Copy nothing but the lines below running from the line containing "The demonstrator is" through the line containing "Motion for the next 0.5", both end lines included.
---- THE DATA
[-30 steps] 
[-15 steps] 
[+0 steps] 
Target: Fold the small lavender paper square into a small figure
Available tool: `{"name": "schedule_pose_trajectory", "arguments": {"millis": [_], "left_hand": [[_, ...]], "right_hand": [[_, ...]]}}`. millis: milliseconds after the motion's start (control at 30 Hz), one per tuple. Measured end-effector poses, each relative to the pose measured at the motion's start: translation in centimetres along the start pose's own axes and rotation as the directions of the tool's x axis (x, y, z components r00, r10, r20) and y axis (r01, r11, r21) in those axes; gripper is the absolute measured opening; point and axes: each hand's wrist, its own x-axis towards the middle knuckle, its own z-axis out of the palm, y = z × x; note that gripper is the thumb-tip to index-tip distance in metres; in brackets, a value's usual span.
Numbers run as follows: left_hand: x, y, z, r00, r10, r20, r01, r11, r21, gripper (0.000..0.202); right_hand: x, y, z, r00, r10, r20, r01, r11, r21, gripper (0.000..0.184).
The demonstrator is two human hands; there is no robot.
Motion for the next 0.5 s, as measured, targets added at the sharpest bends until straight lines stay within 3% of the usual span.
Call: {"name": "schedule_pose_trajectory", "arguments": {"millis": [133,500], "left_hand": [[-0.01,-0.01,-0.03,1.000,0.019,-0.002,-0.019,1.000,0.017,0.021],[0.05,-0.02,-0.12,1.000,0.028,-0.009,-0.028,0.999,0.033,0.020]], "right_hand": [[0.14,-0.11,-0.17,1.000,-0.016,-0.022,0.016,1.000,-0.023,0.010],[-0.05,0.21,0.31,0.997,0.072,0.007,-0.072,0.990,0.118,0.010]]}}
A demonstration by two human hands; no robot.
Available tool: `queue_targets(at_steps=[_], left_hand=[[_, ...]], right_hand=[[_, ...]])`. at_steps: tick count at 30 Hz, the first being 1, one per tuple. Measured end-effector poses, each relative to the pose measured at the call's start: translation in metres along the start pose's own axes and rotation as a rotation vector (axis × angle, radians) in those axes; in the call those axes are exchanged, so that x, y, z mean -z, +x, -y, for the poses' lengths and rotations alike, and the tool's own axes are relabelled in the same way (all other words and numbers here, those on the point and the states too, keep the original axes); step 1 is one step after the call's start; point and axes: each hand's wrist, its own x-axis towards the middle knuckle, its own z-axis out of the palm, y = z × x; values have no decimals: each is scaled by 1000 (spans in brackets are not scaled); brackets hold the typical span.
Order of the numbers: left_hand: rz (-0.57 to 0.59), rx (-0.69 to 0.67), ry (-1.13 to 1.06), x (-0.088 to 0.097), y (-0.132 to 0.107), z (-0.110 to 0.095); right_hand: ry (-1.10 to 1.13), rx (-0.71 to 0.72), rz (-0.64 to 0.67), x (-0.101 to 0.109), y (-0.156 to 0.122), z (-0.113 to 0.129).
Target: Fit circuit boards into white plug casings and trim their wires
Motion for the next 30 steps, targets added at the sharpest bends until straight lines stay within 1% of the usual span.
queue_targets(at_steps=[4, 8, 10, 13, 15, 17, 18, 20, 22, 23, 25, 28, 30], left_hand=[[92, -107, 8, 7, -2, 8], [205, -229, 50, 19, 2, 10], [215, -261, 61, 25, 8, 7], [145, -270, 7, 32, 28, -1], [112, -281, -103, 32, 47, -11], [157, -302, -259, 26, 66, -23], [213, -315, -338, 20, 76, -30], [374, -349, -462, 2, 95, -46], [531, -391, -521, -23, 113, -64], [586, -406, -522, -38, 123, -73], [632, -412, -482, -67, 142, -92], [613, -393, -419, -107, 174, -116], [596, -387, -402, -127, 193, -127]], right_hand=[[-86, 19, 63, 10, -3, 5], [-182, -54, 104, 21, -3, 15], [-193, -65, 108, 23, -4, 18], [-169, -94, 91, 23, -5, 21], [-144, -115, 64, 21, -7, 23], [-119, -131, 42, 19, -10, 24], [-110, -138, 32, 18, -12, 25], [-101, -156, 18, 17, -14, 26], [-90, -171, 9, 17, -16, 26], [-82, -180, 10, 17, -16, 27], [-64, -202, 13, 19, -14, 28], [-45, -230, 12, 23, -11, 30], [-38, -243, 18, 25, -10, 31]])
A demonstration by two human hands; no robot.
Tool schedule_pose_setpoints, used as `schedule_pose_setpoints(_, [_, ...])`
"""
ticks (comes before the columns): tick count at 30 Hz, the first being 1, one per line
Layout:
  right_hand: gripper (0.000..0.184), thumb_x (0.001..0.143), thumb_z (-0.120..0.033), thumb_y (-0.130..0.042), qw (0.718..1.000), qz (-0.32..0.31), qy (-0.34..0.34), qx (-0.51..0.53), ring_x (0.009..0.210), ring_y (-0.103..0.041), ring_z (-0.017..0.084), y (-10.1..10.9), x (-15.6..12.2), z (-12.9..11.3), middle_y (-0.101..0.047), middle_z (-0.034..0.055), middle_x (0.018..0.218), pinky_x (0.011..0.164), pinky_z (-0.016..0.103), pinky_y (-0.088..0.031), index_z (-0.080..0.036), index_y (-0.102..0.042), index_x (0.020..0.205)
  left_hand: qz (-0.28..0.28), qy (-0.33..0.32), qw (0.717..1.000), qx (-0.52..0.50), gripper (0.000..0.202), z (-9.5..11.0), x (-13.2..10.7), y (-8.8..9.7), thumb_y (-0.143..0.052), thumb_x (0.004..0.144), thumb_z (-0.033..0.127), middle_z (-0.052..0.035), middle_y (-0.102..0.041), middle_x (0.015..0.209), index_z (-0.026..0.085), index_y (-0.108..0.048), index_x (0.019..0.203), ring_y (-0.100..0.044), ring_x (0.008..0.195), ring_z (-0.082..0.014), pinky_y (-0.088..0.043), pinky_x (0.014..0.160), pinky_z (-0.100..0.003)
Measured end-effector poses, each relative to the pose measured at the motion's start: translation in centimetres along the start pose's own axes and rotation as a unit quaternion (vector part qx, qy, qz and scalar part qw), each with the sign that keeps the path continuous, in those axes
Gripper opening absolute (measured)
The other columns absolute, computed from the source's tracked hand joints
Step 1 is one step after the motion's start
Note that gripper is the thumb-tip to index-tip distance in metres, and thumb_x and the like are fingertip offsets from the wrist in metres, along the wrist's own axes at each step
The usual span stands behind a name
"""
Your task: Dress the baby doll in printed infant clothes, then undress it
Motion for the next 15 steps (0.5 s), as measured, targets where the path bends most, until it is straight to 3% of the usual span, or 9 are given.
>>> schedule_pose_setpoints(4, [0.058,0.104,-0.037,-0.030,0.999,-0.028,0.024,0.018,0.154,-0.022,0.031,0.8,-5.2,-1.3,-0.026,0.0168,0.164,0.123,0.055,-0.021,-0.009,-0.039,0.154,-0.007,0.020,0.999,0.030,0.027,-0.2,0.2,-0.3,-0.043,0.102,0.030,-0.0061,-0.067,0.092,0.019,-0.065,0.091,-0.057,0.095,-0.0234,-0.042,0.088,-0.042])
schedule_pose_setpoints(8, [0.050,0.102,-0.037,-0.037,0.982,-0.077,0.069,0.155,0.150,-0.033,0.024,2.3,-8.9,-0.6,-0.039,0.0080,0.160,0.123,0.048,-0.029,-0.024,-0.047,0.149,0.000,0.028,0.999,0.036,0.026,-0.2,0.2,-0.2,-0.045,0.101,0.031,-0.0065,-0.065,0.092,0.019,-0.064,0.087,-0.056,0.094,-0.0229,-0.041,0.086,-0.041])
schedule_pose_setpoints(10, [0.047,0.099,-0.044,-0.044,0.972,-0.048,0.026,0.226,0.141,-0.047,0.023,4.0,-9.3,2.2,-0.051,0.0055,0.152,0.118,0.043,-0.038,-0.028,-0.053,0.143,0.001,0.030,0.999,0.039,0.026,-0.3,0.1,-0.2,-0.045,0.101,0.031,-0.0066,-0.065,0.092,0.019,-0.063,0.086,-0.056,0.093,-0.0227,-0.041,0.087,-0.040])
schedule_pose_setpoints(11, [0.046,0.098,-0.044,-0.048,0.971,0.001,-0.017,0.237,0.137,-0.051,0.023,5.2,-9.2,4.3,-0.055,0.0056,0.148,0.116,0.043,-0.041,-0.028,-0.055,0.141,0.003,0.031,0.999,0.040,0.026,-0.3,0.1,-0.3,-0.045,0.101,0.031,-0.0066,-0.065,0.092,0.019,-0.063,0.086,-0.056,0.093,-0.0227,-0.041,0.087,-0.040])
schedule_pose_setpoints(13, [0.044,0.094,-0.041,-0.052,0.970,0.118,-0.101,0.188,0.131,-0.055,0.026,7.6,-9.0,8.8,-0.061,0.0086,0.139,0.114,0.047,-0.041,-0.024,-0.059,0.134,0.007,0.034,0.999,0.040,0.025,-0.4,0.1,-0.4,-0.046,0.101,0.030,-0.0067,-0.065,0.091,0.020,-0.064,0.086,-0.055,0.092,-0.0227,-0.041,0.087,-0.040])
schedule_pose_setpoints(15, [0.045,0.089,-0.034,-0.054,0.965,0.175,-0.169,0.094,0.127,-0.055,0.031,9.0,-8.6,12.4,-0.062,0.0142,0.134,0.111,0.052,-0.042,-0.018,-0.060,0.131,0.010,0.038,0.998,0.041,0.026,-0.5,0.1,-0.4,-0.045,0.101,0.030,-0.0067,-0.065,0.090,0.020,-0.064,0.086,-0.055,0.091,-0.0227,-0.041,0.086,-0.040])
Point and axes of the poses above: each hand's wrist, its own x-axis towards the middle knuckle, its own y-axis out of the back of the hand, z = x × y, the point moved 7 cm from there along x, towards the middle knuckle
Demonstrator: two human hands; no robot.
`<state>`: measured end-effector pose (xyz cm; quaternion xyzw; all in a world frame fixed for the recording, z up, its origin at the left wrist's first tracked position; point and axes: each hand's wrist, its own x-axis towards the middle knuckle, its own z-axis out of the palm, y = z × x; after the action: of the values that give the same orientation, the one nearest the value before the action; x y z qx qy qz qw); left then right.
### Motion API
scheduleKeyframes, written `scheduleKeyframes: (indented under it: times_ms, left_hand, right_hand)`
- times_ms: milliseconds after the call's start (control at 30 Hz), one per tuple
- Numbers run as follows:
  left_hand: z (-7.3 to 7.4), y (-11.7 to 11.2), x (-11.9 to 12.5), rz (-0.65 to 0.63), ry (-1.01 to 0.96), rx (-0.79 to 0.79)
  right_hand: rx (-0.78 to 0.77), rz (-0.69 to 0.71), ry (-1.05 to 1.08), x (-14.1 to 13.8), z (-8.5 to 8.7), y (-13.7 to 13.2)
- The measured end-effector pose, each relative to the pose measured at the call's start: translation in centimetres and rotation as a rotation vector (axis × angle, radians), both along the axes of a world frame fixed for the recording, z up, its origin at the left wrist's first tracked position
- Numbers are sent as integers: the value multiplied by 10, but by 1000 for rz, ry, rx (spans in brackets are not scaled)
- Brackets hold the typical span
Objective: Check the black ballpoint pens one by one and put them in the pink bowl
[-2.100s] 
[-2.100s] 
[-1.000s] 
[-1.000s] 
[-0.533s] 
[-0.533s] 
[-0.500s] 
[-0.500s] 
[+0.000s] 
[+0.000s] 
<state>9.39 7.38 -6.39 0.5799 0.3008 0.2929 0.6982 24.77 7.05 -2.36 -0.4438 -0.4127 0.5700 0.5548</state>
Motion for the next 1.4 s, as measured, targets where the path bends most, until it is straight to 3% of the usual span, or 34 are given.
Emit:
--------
> _RESULT OF THE TASK_
The demonstrator is two human hands; there is no robot.
Motion for the next 0.5 s, as measured, targets added at the sharpest bends until straight lines stay within 3% of the usual span.

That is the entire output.